=== Work request ===
Exclude the pictures and repeat all of the data exactly.

Stored records:
● ● ● ● ● ● ●
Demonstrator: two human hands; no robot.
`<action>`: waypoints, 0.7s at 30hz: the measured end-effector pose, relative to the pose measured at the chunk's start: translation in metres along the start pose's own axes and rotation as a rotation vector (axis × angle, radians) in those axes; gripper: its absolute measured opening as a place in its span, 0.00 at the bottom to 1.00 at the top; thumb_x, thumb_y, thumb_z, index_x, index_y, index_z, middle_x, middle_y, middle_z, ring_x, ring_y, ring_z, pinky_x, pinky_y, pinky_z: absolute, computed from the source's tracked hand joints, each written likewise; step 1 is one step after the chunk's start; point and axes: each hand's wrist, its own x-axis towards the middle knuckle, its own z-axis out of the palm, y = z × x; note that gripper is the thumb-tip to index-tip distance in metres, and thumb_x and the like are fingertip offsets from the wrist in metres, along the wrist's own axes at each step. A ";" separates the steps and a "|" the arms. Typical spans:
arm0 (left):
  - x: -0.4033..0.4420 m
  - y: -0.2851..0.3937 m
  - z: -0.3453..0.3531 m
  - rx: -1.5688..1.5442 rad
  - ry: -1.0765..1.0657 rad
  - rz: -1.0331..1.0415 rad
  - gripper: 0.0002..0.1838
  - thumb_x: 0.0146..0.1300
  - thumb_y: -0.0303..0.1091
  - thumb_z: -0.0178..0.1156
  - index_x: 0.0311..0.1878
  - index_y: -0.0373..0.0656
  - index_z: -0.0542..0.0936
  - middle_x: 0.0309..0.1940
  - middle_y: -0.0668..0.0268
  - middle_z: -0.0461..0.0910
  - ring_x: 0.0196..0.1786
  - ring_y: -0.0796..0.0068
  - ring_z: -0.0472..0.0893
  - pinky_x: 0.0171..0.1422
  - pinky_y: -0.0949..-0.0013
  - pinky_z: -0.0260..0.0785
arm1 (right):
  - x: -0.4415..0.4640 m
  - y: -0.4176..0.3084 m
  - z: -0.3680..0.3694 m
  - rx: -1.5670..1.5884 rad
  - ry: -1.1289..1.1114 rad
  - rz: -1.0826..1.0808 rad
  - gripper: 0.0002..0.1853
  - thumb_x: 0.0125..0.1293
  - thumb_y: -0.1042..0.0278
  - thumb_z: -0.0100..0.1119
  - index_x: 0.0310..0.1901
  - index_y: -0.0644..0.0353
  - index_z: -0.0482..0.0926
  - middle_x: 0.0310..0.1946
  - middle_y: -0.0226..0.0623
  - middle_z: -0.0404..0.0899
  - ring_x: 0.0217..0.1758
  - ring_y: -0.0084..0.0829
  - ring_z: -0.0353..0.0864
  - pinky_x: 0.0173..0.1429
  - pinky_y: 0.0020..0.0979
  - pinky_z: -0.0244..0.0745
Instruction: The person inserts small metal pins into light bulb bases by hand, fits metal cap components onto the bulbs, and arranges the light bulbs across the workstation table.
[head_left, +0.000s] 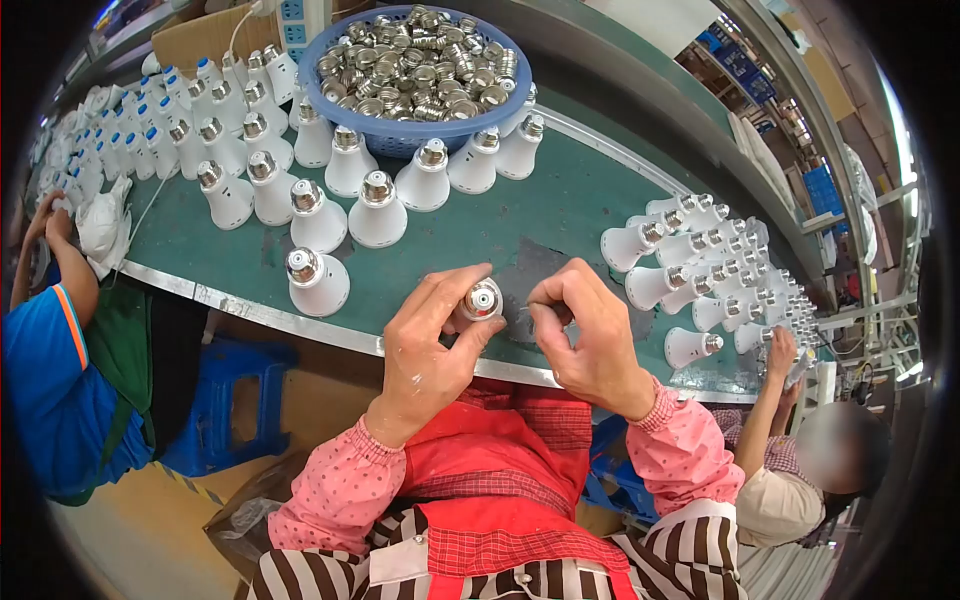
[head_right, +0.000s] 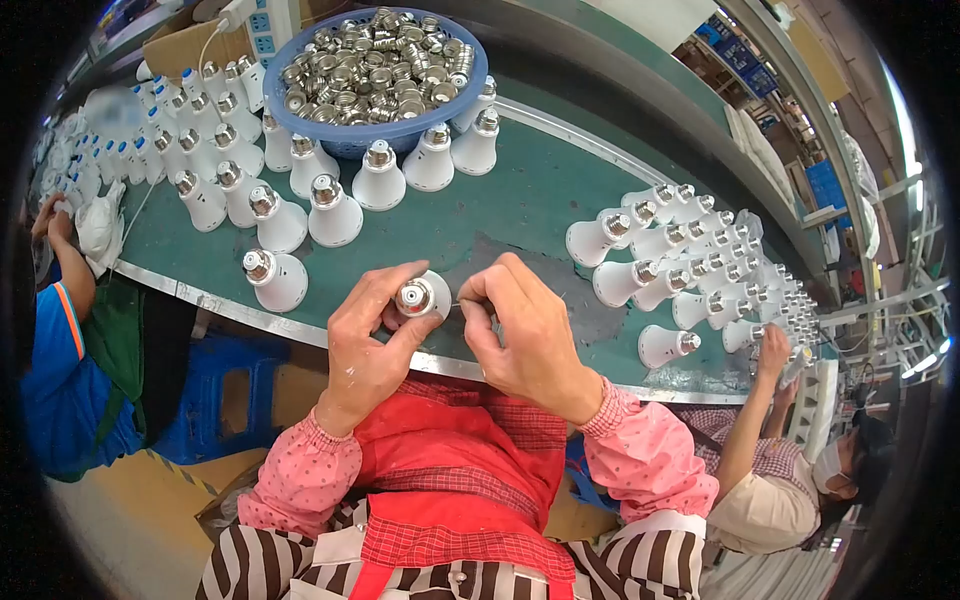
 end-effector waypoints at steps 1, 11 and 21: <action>0.000 0.002 -0.001 -0.004 -0.014 -0.009 0.29 0.56 0.20 0.77 0.63 0.40 0.84 0.47 0.61 0.84 0.39 0.72 0.83 0.40 0.70 0.77 | -0.004 0.000 0.000 0.018 0.015 0.017 0.10 0.60 0.85 0.65 0.40 0.62 0.77 0.33 0.41 0.75 0.29 0.41 0.78 0.33 0.38 0.73; 0.098 -0.022 0.107 0.001 -0.053 0.181 0.21 0.57 0.34 0.73 0.55 0.39 0.85 0.45 0.52 0.85 0.45 0.50 0.86 0.53 0.54 0.78 | -0.056 0.009 -0.019 0.051 0.170 0.237 0.05 0.66 0.83 0.61 0.37 0.63 0.77 0.31 0.33 0.72 0.29 0.24 0.71 0.34 0.28 0.65; 0.095 -0.023 0.143 0.017 -0.131 0.119 0.30 0.60 0.33 0.74 0.65 0.35 0.80 0.55 0.51 0.83 0.55 0.47 0.83 0.61 0.53 0.75 | -0.097 0.019 -0.031 0.217 0.255 0.381 0.05 0.68 0.82 0.61 0.36 0.63 0.76 0.31 0.28 0.70 0.29 0.18 0.67 0.32 0.23 0.60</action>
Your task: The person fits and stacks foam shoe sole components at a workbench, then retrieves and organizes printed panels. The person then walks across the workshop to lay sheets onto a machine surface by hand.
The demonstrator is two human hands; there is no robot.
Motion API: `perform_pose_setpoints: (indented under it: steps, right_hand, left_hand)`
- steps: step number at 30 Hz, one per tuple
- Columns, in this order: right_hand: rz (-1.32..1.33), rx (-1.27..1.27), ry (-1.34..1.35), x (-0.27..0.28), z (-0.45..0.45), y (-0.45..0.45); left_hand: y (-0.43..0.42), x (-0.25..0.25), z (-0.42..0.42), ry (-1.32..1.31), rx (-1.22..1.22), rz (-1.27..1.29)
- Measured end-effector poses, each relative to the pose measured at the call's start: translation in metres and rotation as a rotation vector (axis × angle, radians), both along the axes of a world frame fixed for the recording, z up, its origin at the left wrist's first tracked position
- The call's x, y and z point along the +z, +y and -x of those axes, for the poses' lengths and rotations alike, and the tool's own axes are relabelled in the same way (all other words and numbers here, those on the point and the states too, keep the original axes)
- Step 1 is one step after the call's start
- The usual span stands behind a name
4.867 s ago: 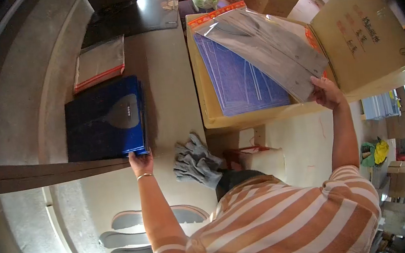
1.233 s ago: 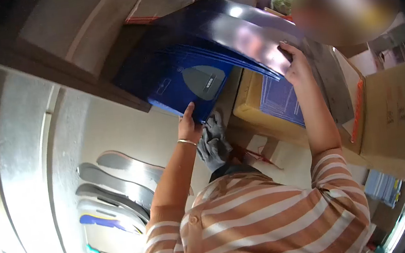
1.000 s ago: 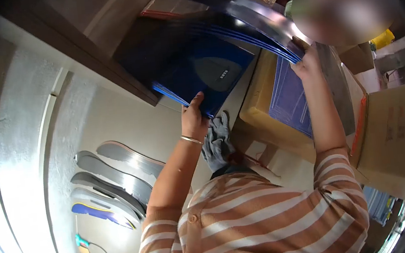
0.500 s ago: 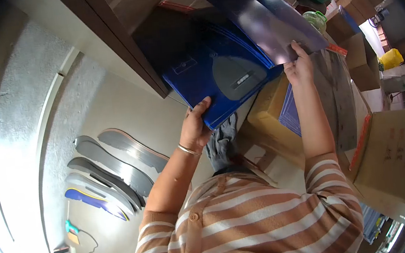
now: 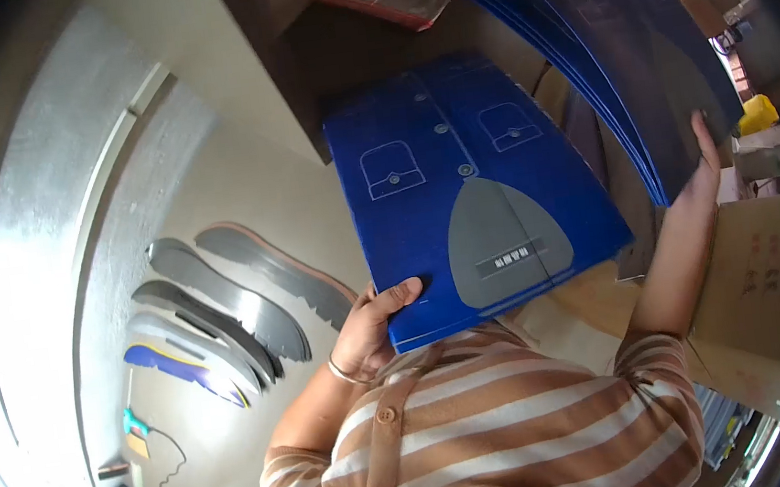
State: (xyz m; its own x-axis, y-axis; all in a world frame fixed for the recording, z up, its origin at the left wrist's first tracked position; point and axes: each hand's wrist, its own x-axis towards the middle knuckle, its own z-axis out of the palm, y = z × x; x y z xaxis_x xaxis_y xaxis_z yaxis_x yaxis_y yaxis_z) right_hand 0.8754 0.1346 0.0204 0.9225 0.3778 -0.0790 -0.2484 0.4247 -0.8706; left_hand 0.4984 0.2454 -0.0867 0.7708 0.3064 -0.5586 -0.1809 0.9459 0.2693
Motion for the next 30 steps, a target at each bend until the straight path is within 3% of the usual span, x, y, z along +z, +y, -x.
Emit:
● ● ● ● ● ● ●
=== Solution below ===
Demonstrator: two human hands; no robot.
`<action>`: waypoints, 0.7s at 30hz: the measured end-effector pose, relative to the pose measured at the chunk's start: translation in metres along the start pose's own axes and rotation as a rotation vector (axis × angle, radians) in those axes; gripper: its absolute measured opening as a place in its span, 0.00 at the bottom to 1.00 at the top; thumb_x, thumb_y, thumb_z, index_x, index_y, index_z, middle_x, middle_y, middle_z, ring_x, ring_y, ring_z, pinky_x, pinky_y, pinky_z: absolute, computed from the source's tracked hand joints, each written likewise; step 1 is one step after the chunk's start; point and axes: each hand's wrist, its own x-axis towards the middle knuckle, its own z-axis out of the palm, y = z × x; note that gripper is the thumb-tip to index-tip distance in metres, and thumb_x and the like are fingertip offsets from the wrist in metres, along the wrist's own axes at each step. A ";" separates the steps and a "|" the arms. Typical spans:
arm0 (left):
  - x: -0.4033..0.4420 m
  - y: -0.2851..0.3937 m
  - z: -0.3453..0.3531 m
  - rx: -1.5688..1.5442 rad
  - ry: -1.0765..1.0657 rad
  - rz: -1.0331..1.0415 rad
  - gripper: 0.0002..0.1838
  - thumb_x: 0.0146..0.1300
  - thumb_y: -0.0303..0.1091
  - thumb_z: -0.0178..0.1156
  - index_x: 0.0311..0.1878
  - index_y: -0.0373..0.0656
  - index_z: -0.0542..0.0936
  - middle_x: 0.0309..0.1940
  - middle_y: -0.0668..0.0268
  - middle_z: -0.0461..0.0910
  - ring_x: 0.0196..0.1786
  - ring_y: -0.0796..0.0068
  - ring_z: -0.0472..0.0893
  - pinky_x: 0.0171..0.1422
  - pinky_y: -0.0949..-0.0013
  - pinky_z: -0.0260..0.0785
arm1 (right):
  - x: -0.4415..0.4640 m
  - y: -0.4176..0.3084 m
  - z: -0.3680..0.3694 m
  - rx: -1.5670..1.5884 rad
  - ry: -1.1289..1.1114 rad
  - rz: -1.0826..1.0808 rad
  - gripper: 0.0002..0.1853
  - thumb_x: 0.0125..0.1293
  - thumb_y: -0.1042..0.0278
  - thumb_z: -0.0100..0.1119
  - index_x: 0.0310..0.1901
  - index_y: -0.0644..0.0353
  - index_z: -0.0482..0.0926
  - middle_x: 0.0310..0.1946
  - middle_y: -0.0226..0.0623
  - middle_z: -0.0404..0.0899
  - ring_x: 0.0217..0.1758
  - ring_y: -0.0084..0.0829
  - ring_z: -0.0353..0.0864
  - pinky_x: 0.0173..0.1429
  - pinky_y: 0.0020..0.0979
  - pinky_z: -0.0244..0.0745
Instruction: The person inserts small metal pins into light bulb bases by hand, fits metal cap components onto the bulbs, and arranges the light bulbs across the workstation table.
[head_left, +0.000s] 
[head_right, +0.000s] 
 end-effector waypoints at steps 1, 11 and 21: <action>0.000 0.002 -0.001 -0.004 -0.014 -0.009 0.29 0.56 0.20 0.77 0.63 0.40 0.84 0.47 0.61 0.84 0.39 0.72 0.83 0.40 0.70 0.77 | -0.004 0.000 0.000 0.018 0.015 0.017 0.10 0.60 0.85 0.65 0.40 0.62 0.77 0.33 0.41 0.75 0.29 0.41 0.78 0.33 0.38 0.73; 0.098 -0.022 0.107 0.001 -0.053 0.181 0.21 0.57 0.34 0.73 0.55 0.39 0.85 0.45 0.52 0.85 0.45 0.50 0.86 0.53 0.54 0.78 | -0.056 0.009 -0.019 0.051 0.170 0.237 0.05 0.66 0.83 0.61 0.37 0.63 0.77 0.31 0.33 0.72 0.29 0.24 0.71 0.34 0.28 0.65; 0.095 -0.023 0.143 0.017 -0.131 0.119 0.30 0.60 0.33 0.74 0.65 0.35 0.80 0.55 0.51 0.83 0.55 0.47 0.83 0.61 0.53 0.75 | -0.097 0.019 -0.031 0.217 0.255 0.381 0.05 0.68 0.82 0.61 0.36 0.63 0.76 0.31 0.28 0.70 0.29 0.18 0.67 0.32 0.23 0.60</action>
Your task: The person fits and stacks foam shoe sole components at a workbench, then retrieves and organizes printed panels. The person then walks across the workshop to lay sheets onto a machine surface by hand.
The demonstrator is two human hands; there is no robot.
Motion API: `perform_pose_setpoints: (indented under it: steps, right_hand, left_hand)`
- steps: step number at 30 Hz, one per tuple
- Columns, in this order: right_hand: rz (-1.32..1.33), rx (-1.27..1.27), ry (-1.34..1.35), x (-0.27..0.28), z (-0.45..0.45), y (-0.45..0.45); left_hand: y (-0.43..0.42), x (-0.25..0.25), z (-0.42..0.42), ry (-1.32..1.31), rx (-1.22..1.22), rz (-1.27..1.29)
- Measured end-effector poses, each relative to the pose measured at the call's start: translation in metres and rotation as a rotation vector (axis × angle, radians), both along the axes of a world frame fixed for the recording, z up, its origin at the left wrist's first tracked position
- The call's x, y and z point along the +z, +y and -x of those axes, for the poses' lengths and rotations alike, and the tool's own axes are relabelled in the same way (all other words and numbers here, those on the point and the states too, keep the original axes)
- Step 1 is one step after the call's start
- The usual span stands behind a name
4.867 s ago: 
1.233 s ago: 
1.000 s ago: 
0.500 s ago: 
now: 
State: (xyz m; its own x-axis, y-axis; all in a world frame fixed for the recording, z up, its origin at the left wrist's first tracked position; point and axes: each hand's wrist, its own x-axis towards the middle knuckle, its own z-axis out of the palm, y = z × x; x y z xaxis_x xaxis_y xaxis_z yaxis_x yaxis_y yaxis_z) right_hand 0.8754 0.1346 0.0204 0.9225 0.3778 -0.0790 -0.2484 0.4247 -0.8706; left_hand 0.4984 0.2454 -0.0867 0.7708 0.3064 -0.5586 -0.1809 0.9459 0.2693
Motion for the next 30 steps, a target at each bend until the straight path is within 3% of the usual span, x, y, z along +z, +y, -x.
Emit:

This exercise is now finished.